Il avait convié les journalistes pour tirer le fil du bilan. Mais très vite, l’actualité s’est invitée à table, c’est-àdire les élections municipales de mars prochain. Le 22, précisément. Ce jour-là, Hervé Mazurek saura qui prendra sa place à la mairie de Blanzy.

Trois listes sont aujourd’hui en course _ « par ordre alphabétique », précise-t-il, fidèle à une rigueur qu’il n’a jamais abandonnée : Christian Grand, Olivier Pernette, Cyrille Politi. Deux d’entre elles sont issues du conseil municipal. Le fait est connu, presque banal, mais lourd de sens.

Ces dernières années, il a tenté de maintenir l’unité, de tenir la barre « même quand le bateau a tangué ». Certains ont choisi d’autres caps. « Étonnant ? Non. Choquant ? Non », se répond-il, comme pour clore le débat. « Même si j’avais été candidat, je crois qu’il y aurait eu deux listes malgré tout ».

En 2020, pourtant, il avait ouvert sa liste à tous les vents. Puis vinrent les départementales. Tout s’y est joué. Les masques sont tombés, les silences se sont fissurés, les rancœurs ont émergé, notamment du côté du Parti socialiste. La défaite surprise de Jean-Marc Frizot a laissé des cicatrices. Il a toujours reproché à Hervé Mazurek de ne pas l’avoir soutenu face au tandem Ballot-Clément.

Cette séquence l’a marqué plus qu’il ne le dit. « J’ai morflé », concède-t-il, sans détour. La démission a traversé son esprit, « ça a été violent. J’ai même envisagé de dissoudre le conseil municipal ». Puis il marque une pause. « Je m’en suis sorti seul ». Et cette phrase, presque sèche : « Dire pour qui voter ? Les gens s’en moquent ».

Aujourd’hui, il refuse toute prise de position. « C’est trop tôt.
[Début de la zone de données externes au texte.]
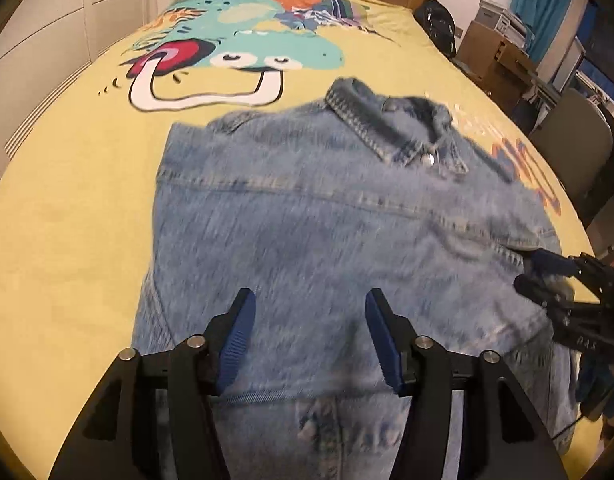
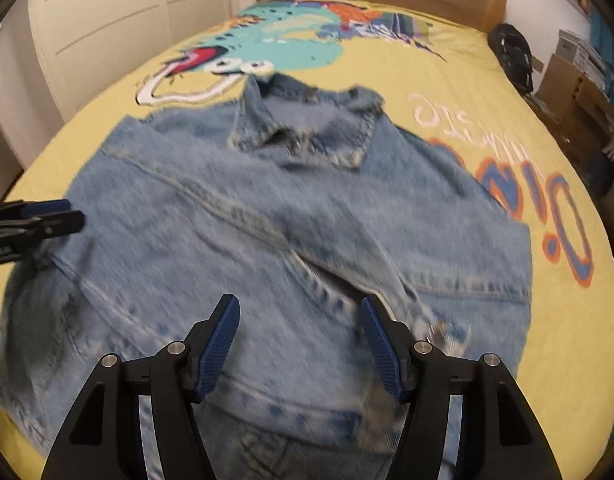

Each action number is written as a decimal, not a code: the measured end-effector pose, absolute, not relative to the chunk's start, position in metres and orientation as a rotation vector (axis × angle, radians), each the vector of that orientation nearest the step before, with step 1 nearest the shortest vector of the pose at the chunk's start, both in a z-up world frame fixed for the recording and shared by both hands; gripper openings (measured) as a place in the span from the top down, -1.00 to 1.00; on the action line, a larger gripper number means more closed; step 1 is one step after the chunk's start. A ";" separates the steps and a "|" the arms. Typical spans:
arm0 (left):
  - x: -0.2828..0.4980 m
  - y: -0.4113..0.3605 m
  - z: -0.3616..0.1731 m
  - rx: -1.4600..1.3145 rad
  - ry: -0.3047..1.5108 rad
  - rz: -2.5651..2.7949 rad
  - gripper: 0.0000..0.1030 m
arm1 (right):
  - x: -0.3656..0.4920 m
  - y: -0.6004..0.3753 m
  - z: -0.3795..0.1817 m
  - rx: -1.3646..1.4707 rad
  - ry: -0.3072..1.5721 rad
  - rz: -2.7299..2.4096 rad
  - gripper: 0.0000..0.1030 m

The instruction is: Fold large clothes

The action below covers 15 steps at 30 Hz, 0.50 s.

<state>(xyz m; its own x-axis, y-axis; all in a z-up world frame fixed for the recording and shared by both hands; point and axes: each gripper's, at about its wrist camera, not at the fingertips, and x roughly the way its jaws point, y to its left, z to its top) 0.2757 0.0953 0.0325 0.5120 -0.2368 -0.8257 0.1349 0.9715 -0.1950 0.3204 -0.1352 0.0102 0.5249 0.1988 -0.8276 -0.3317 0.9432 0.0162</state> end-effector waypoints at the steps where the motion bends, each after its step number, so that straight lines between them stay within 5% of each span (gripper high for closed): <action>1: 0.280 0.093 0.032 -0.114 1.006 -0.225 -0.02 | 0.324 -0.131 0.012 -0.151 0.960 0.321 -0.26; 15: 0.287 0.089 0.014 -0.100 1.050 -0.184 -0.16 | 0.351 -0.123 -0.016 -0.128 1.038 0.278 -0.26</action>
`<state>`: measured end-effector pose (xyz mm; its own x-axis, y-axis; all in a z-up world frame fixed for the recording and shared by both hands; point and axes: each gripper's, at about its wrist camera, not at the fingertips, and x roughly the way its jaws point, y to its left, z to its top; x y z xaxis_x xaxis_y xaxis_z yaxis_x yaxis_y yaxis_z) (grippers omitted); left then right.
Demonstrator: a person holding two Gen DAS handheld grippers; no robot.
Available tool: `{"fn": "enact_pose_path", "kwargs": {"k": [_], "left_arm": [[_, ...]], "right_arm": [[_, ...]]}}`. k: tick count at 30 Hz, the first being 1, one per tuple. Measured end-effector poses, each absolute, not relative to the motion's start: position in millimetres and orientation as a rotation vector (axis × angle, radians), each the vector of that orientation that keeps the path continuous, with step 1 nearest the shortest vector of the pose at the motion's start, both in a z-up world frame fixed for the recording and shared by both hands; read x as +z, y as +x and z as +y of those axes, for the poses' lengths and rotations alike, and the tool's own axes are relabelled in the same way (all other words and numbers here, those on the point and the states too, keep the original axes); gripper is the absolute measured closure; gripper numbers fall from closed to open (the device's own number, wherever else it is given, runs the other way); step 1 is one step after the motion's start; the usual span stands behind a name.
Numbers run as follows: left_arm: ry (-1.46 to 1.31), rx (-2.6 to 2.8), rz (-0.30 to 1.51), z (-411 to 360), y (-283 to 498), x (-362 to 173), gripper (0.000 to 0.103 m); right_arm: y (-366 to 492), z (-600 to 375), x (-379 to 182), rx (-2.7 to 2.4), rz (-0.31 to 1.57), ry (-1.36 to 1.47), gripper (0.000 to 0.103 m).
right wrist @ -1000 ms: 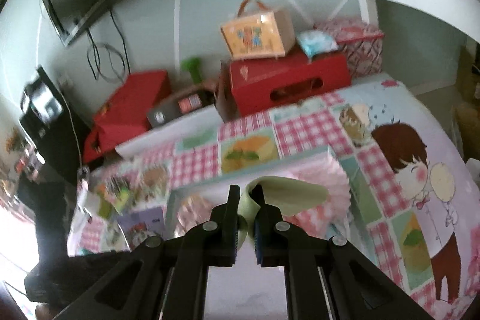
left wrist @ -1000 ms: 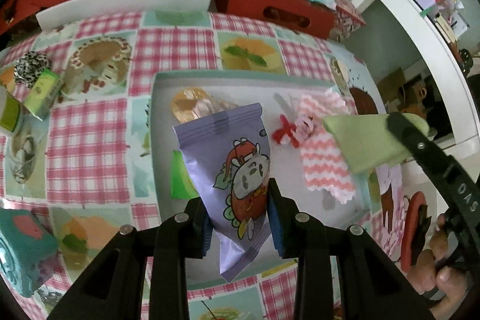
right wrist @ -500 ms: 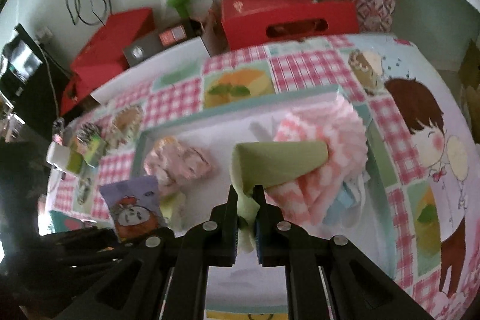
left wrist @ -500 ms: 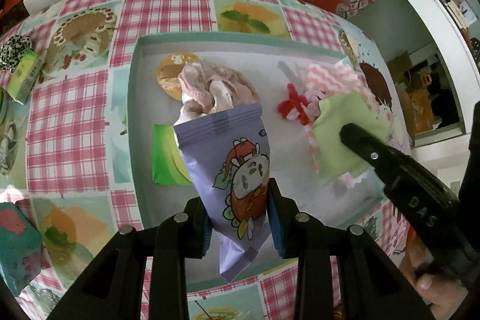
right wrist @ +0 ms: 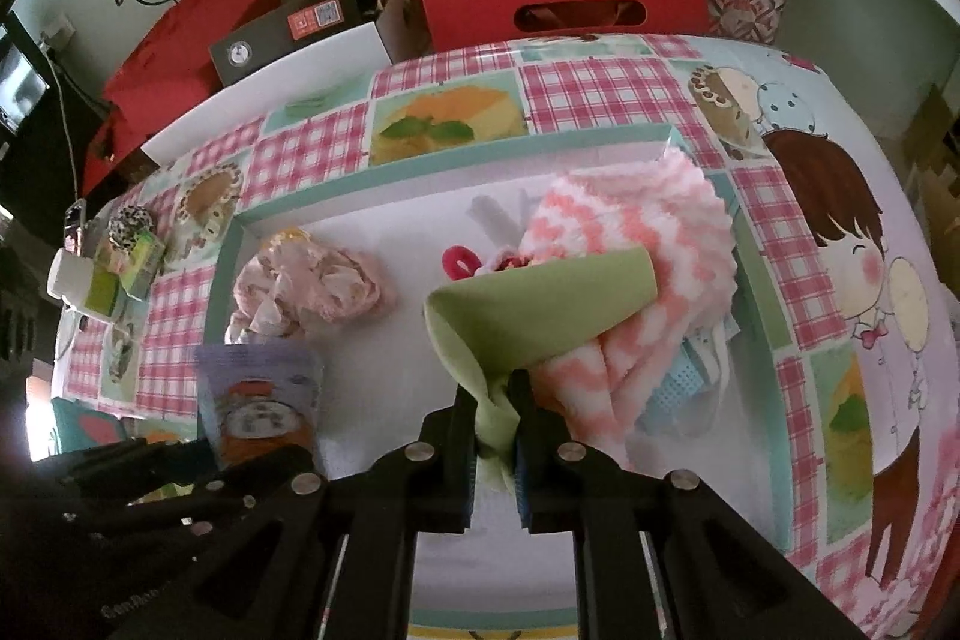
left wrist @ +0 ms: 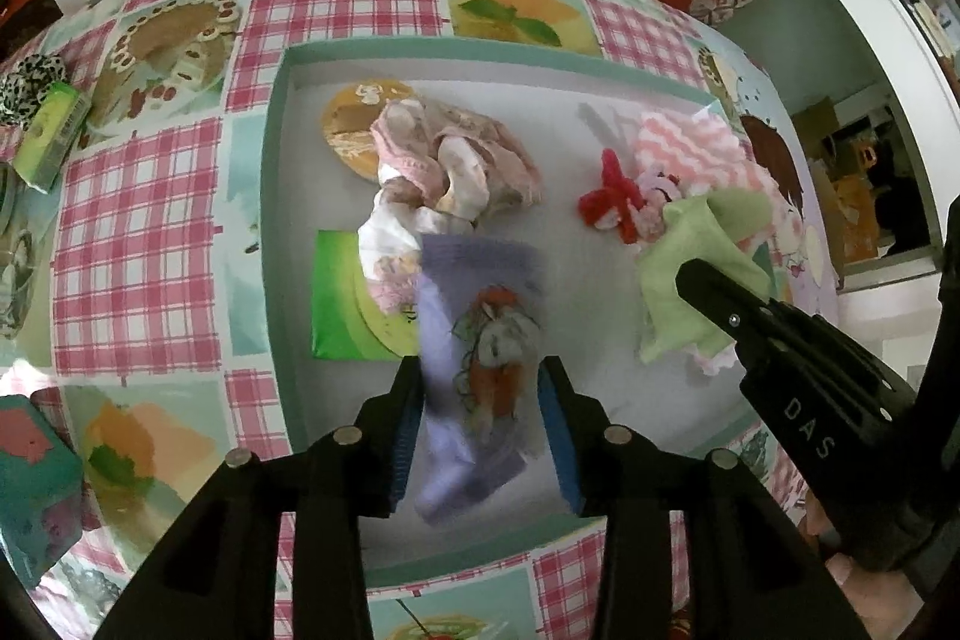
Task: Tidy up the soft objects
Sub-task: 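Lower the green cloth into the tray with the right gripper while the left lowers the purple bag, then open both grippers to release the green cloth and purple bag in the tray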
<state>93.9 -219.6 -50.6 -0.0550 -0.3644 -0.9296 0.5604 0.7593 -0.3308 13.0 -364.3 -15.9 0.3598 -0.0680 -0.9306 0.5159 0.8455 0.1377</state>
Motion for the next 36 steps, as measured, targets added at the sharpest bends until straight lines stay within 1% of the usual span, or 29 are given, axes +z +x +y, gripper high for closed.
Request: {"fn": "enact_pose_path", "kwargs": {"k": [2,3,12,13,15,17,19,22,24,26,27,29,30,32,36], "left_arm": [[0.17,-0.762,1.44,-219.1,93.5,-49.1,0.053],[0.168,-0.765,1.439,-219.2,93.3,-48.2,0.052],[0.157,-0.757,1.396,-211.0,95.2,-31.3,0.05],[0.156,-0.756,1.389,-210.0,95.4,-28.9,0.049],[0.152,-0.755,1.373,-208.4,96.1,-24.1,0.044],[0.153,-0.747,1.357,-206.1,97.0,-19.9,0.041],[0.153,-0.738,1.343,-203.5,98.9,-16.6,0.04],[0.15,-0.721,1.327,-199.4,102.1,-12.8,0.039],[0.142,-0.707,1.317,-197.2,105.0,-11.3,0.033],[0.136,-0.694,1.31,-193.8,106.6,-10.5,0.03],[0.135,-0.685,1.306,-193.2,107.5,-10.7,0.026],[0.136,-0.673,1.298,-192.9,108.4,-11.0,0.022],[0.138,-0.669,1.295,-192.7,108.4,-11.3,0.022],[0.142,-0.661,1.293,-192.4,109.2,-12.3,0.022],[0.147,-0.656,1.303,-194.5,109.5,-15.4,0.021]], "right_arm": [[14.4,-363.8,-16.2,-0.395,1.154,0.445,0.091],[14.9,-363.2,-16.2,-0.397,1.159,0.439,0.091],[19.3,-357.7,-10.2,-0.402,1.167,0.402,0.091],[19.8,-356.7,-9.4,-0.404,1.167,0.395,0.089],[20.3,-355.1,-6.1,-0.41,1.163,0.381,0.083],[19.7,-355.1,-1.5,-0.419,1.151,0.372,0.072],[18.6,-355.0,4.7,-0.435,1.135,0.36,0.066],[18.1,-353.4,12.8,-0.449,1.114,0.34,0.062],[18.3,-352.6,15.4,-0.455,1.107,0.333,0.056],[18.2,-352.7,17.4,-0.462,1.101,0.327,0.041],[17.8,-353.2,18.3,-0.471,1.097,0.325,0.038],[17.1,-354.3,18.9,-0.486,1.093,0.326,0.035],[16.9,-356.1,18.3,-0.495,1.094,0.331,0.033],[16.2,-358.9,16.0,-0.51,1.102,0.338,0.025],[15.8,-361.8,12.3,-0.532,1.116,0.33,0.019]]}}
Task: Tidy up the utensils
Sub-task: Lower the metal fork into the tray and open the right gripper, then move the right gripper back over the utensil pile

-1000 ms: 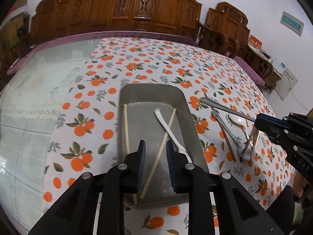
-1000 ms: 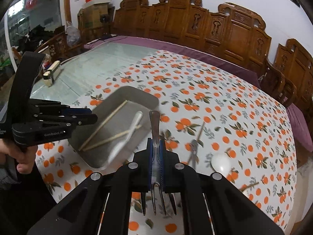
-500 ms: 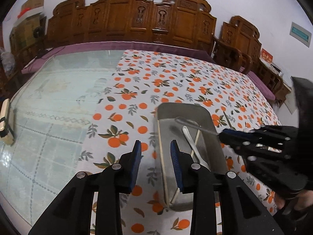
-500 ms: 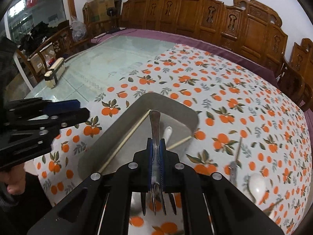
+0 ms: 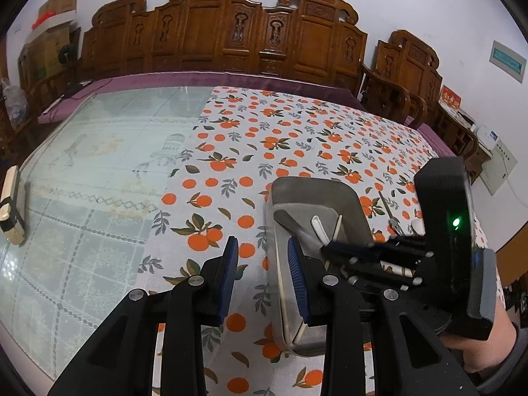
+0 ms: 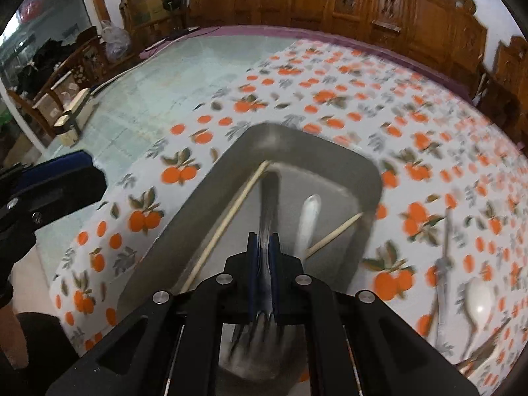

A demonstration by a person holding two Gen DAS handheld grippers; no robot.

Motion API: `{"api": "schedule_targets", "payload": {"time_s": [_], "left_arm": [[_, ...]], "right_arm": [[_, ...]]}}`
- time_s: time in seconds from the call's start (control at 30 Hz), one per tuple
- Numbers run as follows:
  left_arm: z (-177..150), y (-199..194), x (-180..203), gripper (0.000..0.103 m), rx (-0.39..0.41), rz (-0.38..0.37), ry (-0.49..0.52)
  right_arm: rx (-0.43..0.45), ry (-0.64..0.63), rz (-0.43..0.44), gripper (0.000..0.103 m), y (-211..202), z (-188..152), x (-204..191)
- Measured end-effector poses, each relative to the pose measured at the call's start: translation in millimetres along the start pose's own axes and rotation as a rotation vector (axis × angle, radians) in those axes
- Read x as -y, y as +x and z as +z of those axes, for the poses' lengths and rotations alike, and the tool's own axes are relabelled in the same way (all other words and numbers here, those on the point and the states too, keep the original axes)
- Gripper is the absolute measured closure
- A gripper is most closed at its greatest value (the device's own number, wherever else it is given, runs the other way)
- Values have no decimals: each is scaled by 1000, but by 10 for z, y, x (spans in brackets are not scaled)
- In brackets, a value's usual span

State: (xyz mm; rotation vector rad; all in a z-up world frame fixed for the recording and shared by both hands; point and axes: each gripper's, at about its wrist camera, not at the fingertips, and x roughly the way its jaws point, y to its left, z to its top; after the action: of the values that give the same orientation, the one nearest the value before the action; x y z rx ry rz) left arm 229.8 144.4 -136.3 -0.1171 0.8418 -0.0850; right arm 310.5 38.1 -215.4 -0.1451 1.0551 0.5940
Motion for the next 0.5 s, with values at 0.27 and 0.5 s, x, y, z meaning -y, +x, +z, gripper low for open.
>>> {"api": "schedule_targets", "payload": {"time_s": [0.27, 0.5], "left_arm": [[8, 0, 18, 74, -2, -1, 1], [-20, 14, 215, 72, 7, -18, 34]], "right_arm": [[22, -6, 33, 95, -99, -52, 10], [152, 13, -17, 94, -782, -337, 395]]}}
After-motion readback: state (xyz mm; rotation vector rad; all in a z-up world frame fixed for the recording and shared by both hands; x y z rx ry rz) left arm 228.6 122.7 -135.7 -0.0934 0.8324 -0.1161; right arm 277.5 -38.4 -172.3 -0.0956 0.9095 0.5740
J’attends les programmes ». Mais sur le terrain plus intime des relations humaines, il assume une préférence. « Je suis plus proche d’un Alexandre Laurent que d’un Jean-Marc Frizot ». Une phrase dite sans attaque, mais sans détour non plus.

La présence de son épouse à l’inauguration de la permanence de la liste menée par Cyrille Politi n’appelle, selon lui, aucune polémique. « Madame est libre », tranche-t-il simplement.

D’ici au scrutin, le conseil municipal devrait encore se réunir à deux reprises, avec pour horizon le vote du budget primitif 2026, en février. « C’est l’objectif. Et je reste le garant de la qualité des débats ». La formule est calme, presque solennelle.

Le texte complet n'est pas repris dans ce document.